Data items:
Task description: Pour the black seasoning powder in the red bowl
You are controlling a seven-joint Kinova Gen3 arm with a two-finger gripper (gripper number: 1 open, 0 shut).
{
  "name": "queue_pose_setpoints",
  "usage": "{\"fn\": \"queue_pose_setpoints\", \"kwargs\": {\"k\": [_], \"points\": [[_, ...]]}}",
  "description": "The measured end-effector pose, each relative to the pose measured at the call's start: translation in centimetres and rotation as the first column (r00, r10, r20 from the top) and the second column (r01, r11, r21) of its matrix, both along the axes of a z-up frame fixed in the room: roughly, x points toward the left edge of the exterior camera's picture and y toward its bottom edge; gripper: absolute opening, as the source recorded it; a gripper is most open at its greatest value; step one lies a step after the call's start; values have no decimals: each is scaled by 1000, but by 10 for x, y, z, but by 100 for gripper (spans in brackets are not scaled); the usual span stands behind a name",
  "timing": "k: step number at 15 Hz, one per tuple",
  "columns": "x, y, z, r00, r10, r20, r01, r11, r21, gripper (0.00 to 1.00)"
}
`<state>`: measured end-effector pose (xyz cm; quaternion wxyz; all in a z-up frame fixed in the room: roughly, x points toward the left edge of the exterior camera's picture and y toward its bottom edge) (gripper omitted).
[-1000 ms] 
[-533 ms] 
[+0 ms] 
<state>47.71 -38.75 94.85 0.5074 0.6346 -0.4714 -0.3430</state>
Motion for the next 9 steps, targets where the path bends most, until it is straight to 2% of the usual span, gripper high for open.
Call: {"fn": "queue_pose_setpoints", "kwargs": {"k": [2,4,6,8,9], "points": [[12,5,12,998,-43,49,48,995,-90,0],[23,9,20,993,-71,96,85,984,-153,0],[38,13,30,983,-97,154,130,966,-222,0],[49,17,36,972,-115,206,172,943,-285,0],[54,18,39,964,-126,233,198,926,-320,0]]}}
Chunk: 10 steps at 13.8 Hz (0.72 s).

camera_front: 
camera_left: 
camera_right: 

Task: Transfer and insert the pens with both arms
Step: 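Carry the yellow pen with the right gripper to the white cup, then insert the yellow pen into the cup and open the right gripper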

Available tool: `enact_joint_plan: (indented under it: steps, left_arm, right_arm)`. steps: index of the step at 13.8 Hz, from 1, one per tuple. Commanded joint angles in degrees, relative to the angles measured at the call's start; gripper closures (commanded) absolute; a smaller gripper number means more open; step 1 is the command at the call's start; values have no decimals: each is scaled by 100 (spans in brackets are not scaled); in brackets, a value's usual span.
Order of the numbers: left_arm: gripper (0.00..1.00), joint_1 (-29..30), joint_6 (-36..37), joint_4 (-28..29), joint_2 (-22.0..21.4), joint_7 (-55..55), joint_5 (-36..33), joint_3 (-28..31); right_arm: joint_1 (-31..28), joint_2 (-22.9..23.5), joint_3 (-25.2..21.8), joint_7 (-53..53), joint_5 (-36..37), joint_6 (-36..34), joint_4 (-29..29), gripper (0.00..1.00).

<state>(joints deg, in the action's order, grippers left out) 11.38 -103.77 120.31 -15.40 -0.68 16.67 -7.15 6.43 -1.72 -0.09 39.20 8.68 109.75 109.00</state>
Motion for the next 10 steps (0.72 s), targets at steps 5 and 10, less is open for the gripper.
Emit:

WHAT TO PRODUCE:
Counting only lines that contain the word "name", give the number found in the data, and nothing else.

ANSWER TO THE EXERCISE:
2